▸ EXERCISE DIRECTIONS:
All that is needed is the listing, given back exactly.
[DATASET EXTRACT Boundary: Start]
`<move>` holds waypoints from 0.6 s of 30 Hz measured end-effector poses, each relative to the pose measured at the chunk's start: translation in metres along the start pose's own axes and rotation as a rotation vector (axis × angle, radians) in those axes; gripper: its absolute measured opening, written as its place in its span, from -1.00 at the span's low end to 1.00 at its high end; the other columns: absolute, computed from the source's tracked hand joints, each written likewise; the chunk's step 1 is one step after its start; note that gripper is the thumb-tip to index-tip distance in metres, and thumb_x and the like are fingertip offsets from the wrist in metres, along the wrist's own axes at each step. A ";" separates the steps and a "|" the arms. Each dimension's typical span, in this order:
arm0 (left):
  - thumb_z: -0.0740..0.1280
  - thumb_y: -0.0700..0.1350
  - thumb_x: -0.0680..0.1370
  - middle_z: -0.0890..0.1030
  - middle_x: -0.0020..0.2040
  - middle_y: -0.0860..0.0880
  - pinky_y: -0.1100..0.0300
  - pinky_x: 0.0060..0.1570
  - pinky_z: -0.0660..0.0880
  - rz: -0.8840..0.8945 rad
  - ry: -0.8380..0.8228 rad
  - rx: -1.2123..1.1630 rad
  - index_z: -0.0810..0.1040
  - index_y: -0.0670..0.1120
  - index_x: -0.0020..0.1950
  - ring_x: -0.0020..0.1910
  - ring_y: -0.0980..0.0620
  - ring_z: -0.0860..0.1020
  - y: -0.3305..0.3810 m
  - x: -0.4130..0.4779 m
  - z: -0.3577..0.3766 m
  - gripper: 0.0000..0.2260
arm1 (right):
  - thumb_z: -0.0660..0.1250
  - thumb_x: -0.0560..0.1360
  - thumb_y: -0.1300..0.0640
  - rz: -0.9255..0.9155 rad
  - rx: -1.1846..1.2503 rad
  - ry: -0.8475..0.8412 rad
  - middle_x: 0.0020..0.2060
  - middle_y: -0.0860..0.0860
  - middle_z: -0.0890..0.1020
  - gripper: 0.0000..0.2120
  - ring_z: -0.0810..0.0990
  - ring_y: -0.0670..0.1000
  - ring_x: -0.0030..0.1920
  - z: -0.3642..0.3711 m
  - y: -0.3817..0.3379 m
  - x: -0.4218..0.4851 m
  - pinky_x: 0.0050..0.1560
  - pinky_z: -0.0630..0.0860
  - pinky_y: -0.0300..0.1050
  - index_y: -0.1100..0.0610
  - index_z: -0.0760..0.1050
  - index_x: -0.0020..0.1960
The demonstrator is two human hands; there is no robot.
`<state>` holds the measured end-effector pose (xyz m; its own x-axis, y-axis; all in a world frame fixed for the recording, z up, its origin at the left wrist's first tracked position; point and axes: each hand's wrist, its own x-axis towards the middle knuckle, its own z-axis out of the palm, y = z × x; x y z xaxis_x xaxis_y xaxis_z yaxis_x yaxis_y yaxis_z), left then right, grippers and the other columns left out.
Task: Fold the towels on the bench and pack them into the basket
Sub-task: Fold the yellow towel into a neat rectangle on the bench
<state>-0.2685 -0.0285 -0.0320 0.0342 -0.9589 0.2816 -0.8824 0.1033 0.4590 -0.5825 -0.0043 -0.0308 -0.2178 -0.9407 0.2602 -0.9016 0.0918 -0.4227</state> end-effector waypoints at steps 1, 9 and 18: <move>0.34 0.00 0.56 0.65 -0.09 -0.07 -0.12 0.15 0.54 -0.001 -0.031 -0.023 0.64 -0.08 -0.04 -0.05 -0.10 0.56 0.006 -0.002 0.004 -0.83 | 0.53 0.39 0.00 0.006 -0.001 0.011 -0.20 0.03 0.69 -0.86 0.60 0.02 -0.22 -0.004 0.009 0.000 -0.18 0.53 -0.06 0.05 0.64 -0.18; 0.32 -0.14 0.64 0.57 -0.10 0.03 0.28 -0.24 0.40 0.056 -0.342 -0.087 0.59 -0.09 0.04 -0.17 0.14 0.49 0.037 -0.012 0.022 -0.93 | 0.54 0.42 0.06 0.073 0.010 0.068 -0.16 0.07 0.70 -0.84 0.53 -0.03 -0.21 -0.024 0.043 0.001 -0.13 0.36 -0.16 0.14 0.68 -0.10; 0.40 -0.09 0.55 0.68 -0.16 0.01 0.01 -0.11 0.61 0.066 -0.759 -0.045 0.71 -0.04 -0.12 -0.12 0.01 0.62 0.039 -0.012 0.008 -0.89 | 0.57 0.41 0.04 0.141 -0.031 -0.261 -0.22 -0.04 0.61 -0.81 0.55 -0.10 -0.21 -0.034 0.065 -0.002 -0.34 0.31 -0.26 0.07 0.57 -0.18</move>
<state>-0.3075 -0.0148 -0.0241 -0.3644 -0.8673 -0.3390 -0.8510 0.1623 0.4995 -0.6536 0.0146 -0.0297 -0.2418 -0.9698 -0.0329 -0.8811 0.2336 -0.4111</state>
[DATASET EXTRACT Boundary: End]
▸ RESULT:
`<move>` holds waypoints from 0.6 s of 30 Hz measured end-effector poses, each relative to the pose measured at the chunk's start: translation in metres along the start pose's own axes and rotation as a rotation vector (axis × angle, radians) in those axes; gripper: its absolute measured opening, written as its place in its span, from -1.00 at the span's low end to 1.00 at its high end; the other columns: absolute, computed from the source's tracked hand joints, each written likewise; the chunk's step 1 is one step after its start; note that gripper is the thumb-tip to index-tip distance in metres, and thumb_x and the like are fingertip offsets from the wrist in metres, along the wrist's own axes at each step. A ";" separates the steps and a "|" the arms. Each dimension's typical span, in this order:
arm0 (left):
  - thumb_z: -0.0740..0.1280
  - thumb_y: -0.0700..0.1350
  - thumb_x: -0.0680..0.1370
  - middle_z: -0.0890..0.1030
  - middle_x: -0.0020..0.2040
  - middle_y: -0.0860..0.0880
  - pinky_y: -0.1100..0.0300
  - pinky_x: 0.0060..0.1570
  - pinky_z: -0.0660..0.0880
  - rz: -0.8840..0.8945 rad
  - ry: -0.8380..0.8228 rad
  - rx: -1.2123..1.1630 rad
  - index_z: -0.0810..0.1040
  - index_y: -0.0670..0.1120
  - index_x: -0.0020..0.1950
  - ring_x: -0.0020..0.1910
  - ring_y: -0.0980..0.0620
  - ring_z: -0.0860..0.1020
  - y: -0.3305..0.3810 m
  - x: -0.4130..0.4779 m
  - z: -0.3577..0.3766 m
  - gripper: 0.0000..0.2260
arm1 (right):
  - thumb_z: -0.0660..0.1250
  - thumb_x: -0.0560..0.1360
  - thumb_y: -0.1300..0.0640
  - rz: -0.9255..0.9155 rad
  - rx: -1.1846..1.2503 rad
  - ry: -0.8475..0.8412 rad
  - middle_x: 0.0020..0.2060
  - middle_y: -0.0860..0.0860
  - middle_z: -0.0890..0.1020
  - gripper: 0.0000..0.2120
  - ring_z: -0.0810..0.0990
  - ring_y: -0.0670..0.1000
  - ring_x: -0.0030..0.1920
  - z: -0.3642..0.3711 m
  - y: -0.3817..0.3379 m
  - x: -0.4218..0.4851 m
  - pinky_x: 0.0050..0.1560
  - pinky_z: -0.0630..0.0860
  - pinky_y: -0.0300..0.1050
  - index_y: -0.1100..0.0610
  - index_z: -0.0760..0.1050
  - index_x: -0.0020..0.1960
The demonstrator is two human hands; there is no robot.
`<state>` holds the measured end-effector pose (xyz m; its own x-axis, y-axis; all in a world frame fixed for the recording, z up, its origin at the left wrist's first tracked position; point and axes: each hand's wrist, its own x-axis towards the middle knuckle, its own z-axis out of the palm, y = z × x; x y z xaxis_x xaxis_y xaxis_z yaxis_x yaxis_y yaxis_z), left then right, grippers and the other columns left out.
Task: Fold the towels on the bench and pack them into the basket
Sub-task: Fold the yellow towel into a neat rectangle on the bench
<state>-0.2685 -0.0285 -0.0320 0.0342 -0.9589 0.2816 -0.8824 0.1033 0.4590 -0.5825 -0.0043 -0.0308 -0.2178 -0.9407 0.2602 -0.9016 0.0918 -0.4227</state> end-effector waypoints at steps 1, 9 and 18: <move>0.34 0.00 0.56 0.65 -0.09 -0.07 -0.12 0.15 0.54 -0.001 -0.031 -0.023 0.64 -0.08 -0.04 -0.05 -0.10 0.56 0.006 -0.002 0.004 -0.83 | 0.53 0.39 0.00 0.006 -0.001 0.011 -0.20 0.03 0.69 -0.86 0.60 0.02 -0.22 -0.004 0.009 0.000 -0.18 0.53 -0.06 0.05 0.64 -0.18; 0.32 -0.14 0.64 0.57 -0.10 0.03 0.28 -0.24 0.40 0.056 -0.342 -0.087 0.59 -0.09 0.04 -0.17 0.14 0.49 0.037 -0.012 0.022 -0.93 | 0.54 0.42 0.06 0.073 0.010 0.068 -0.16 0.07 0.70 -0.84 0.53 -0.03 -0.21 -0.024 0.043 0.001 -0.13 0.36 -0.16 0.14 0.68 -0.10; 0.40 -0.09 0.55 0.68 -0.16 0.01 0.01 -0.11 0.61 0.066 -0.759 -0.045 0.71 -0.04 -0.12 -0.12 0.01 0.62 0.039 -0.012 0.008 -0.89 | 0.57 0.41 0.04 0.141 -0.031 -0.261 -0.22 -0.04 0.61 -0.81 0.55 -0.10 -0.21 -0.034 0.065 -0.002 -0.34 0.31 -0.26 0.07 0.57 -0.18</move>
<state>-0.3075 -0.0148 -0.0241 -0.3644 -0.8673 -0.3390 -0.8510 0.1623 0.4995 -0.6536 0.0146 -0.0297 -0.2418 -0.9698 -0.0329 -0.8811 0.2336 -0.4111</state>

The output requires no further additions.